I asked this question in a few places, and still haven't figured it out completely yet, so maybe some smart people here will have an idea how to approach that.
What's the best way of maintaining a deep nested hierarchy of prefabs in a project? Say, we have a few GUI screens, made of smaller, generic components. For the sake of simplicity, let's call the former "views", and the latter - "components". Views deal with semantics (e.g. inventory view, store view); components are configurable, but have no business logic attached to them whatsoever (for instance, a button cares only about its OnTap callback/event handler).
Both views and components can be nested.
GUI views need to be reused across multiple scenes.
The main issue with this approach in Unity is the fact that any nested hierarchy, once turned into a prefab, loses references to its children prefabs, like in this (completely made up, yet still valid) example:
- storeView
- UIViewHeader
- UIHeaderLabel<Text>
- UIList
- UIListItem
- UIThumbnail
- UITitleLabel<Text>
- UISubTitleLabel<Text>
- UIPrimaryButton<Button>
- ...
I'd like to keep all of these, small UI* components in separate prefabs, but also keep the storeView prefab so I can easily add it to different scenes. Unfortunately, as soon, as we create the storeView prefab, all of the UI* prefab references are lost. Given that, we could try a different approach, in which instead of having a storeView prefab with content, we keep it empty and pick one of these few options:
Use a componentised architecture, where child prefab references are stored in complex prefabs by default. Internally think of them as UIView and subviews on mobile (Cocoa), or component classes in React or better, functional components - React/Cycle/Elm/anything that goes well with FRP (yes, I know these approaches differ in so many ways, but the key is composability, achieved either by functional composition, decorators, et cetera, et cetera...).
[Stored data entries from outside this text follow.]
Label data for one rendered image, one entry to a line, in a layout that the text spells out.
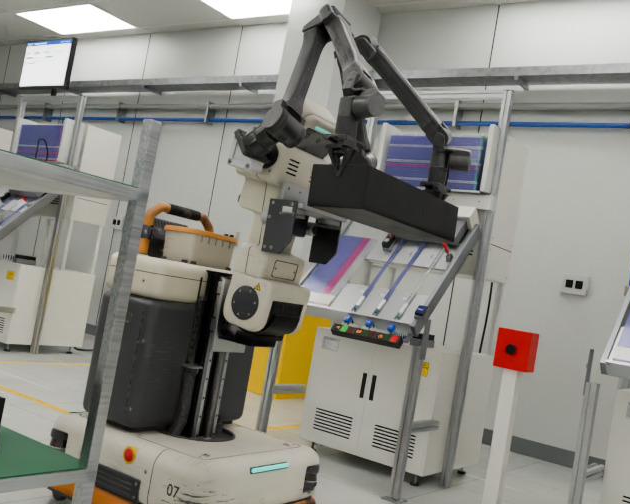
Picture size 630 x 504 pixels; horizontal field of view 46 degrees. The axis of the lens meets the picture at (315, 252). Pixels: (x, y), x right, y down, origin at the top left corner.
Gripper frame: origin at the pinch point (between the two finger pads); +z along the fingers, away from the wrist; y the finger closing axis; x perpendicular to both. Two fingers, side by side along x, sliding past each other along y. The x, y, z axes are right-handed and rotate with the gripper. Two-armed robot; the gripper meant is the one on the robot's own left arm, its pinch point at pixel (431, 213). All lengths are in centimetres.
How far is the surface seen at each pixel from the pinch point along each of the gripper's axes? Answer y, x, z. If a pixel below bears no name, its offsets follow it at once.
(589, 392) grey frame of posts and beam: 68, -39, 51
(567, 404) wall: 263, 18, 76
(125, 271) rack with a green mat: -106, 17, 32
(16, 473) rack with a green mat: -123, 20, 74
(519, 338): 79, -7, 36
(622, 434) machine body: 97, -46, 67
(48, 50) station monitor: 117, 388, -119
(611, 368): 67, -46, 42
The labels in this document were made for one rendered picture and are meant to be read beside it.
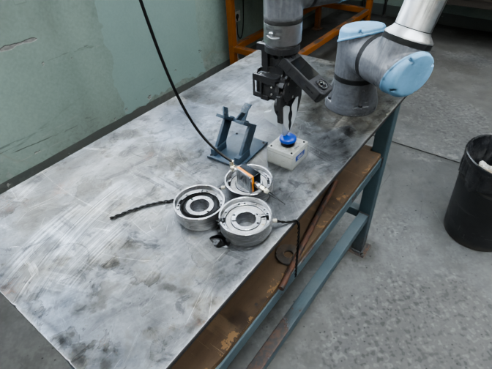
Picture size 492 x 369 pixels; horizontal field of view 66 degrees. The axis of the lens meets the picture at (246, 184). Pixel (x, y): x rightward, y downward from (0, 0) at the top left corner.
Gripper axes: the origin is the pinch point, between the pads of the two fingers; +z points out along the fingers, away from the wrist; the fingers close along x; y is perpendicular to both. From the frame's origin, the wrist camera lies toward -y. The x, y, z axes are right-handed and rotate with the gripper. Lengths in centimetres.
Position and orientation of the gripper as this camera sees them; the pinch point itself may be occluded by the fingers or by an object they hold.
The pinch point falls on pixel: (288, 131)
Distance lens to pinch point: 88.9
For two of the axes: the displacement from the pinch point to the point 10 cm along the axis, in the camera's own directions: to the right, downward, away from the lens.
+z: 0.4, 7.6, 6.5
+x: -6.0, 5.4, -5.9
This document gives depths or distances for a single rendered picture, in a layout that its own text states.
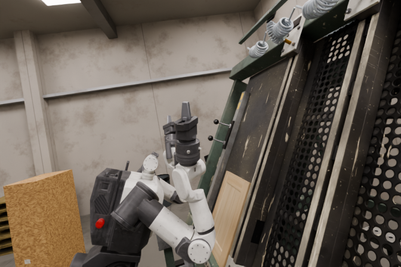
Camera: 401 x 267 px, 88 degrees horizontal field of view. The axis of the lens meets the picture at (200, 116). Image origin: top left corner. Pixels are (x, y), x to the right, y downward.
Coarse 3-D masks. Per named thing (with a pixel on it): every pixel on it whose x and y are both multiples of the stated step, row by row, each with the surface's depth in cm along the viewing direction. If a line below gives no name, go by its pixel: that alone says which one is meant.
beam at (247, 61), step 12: (348, 0) 68; (336, 12) 74; (312, 24) 84; (324, 24) 82; (336, 24) 80; (312, 36) 91; (276, 48) 108; (252, 60) 132; (264, 60) 124; (276, 60) 120; (240, 72) 153; (252, 72) 146
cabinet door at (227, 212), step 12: (228, 180) 121; (240, 180) 107; (228, 192) 116; (240, 192) 103; (216, 204) 124; (228, 204) 111; (240, 204) 98; (216, 216) 119; (228, 216) 106; (240, 216) 96; (216, 228) 114; (228, 228) 102; (216, 240) 109; (228, 240) 97; (216, 252) 104; (228, 252) 94
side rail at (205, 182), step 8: (232, 88) 170; (240, 88) 168; (232, 96) 166; (232, 104) 166; (224, 112) 166; (232, 112) 165; (224, 120) 164; (232, 120) 165; (224, 128) 163; (216, 136) 163; (224, 136) 163; (216, 144) 161; (216, 152) 160; (208, 160) 159; (216, 160) 160; (208, 168) 158; (216, 168) 160; (208, 176) 158; (200, 184) 156; (208, 184) 157; (208, 192) 157
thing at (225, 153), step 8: (240, 96) 147; (248, 96) 143; (240, 104) 141; (240, 112) 141; (240, 120) 141; (232, 136) 139; (232, 144) 138; (224, 152) 137; (224, 160) 136; (224, 168) 136; (216, 176) 135; (216, 184) 134; (216, 192) 134; (208, 200) 132
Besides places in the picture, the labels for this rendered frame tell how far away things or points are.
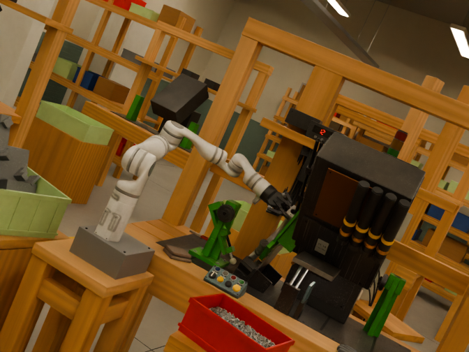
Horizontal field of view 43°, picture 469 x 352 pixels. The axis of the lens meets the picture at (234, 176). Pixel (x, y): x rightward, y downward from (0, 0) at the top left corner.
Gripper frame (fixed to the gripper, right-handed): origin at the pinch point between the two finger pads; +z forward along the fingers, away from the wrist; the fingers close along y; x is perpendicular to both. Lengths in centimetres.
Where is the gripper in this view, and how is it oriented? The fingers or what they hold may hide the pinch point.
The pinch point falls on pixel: (289, 213)
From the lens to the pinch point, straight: 251.3
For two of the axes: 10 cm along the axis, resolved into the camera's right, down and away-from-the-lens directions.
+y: 6.6, -5.5, 5.2
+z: 7.2, 6.5, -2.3
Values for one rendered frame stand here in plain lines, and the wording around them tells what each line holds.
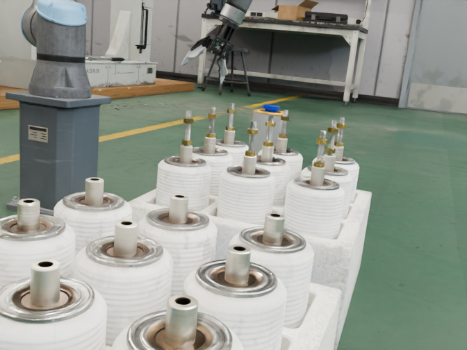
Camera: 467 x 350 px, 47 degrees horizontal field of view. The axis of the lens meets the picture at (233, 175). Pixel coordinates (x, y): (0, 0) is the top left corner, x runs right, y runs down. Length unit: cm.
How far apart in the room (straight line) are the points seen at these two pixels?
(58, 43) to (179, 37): 533
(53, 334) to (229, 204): 53
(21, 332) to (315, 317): 32
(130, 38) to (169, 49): 205
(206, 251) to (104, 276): 16
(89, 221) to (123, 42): 402
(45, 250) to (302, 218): 44
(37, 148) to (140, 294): 92
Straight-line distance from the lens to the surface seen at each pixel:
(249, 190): 88
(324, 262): 85
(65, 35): 137
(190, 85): 529
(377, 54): 601
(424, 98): 598
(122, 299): 51
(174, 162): 94
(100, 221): 66
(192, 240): 61
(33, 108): 139
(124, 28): 467
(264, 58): 626
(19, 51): 367
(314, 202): 85
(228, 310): 46
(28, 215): 59
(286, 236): 62
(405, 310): 111
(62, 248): 58
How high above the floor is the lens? 46
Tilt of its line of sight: 13 degrees down
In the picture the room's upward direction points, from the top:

pros: makes testing and iterating on new features way easier, makes prefabs way more powerful, whilst not losing any of their benefits (please correct me if I'm wrong, I'm still getting familiar with Unity)
please don't think I'm expecting all of that from Unity, but that's one of the possible directions even if 1% of that is true.
Just to make it clear, it's not a rant regarding Unity, as a developer working previously with mobile (native) and web, I find it impressing how many of my problems it solves, and how ridiculously simple some of these solutions are.
I'd probably maintain the composite views in separate Scenes. Simply consider these scenes as they were prefabs, containing only a single prototype object of the given class.
Using SceneManager.LoadScene
with LoadSceneMode.Additive
you could even create some static factory method, like:
public class UIStoreView
{
public static UIStoreView Instance()
{
SceneManager.LoadScene("UIStoreView", LoadSceneMode.Additive);
return GameObject.Find("UIStoreView");
}
}
With some naming convetion you can achieve something as simple as storeView = UIStoreView.Instance();
.
Not a universal / scalable stuff, but at least you have something lightweight / maintainable until they roll out nested prefabs (timeline uncertain as they say).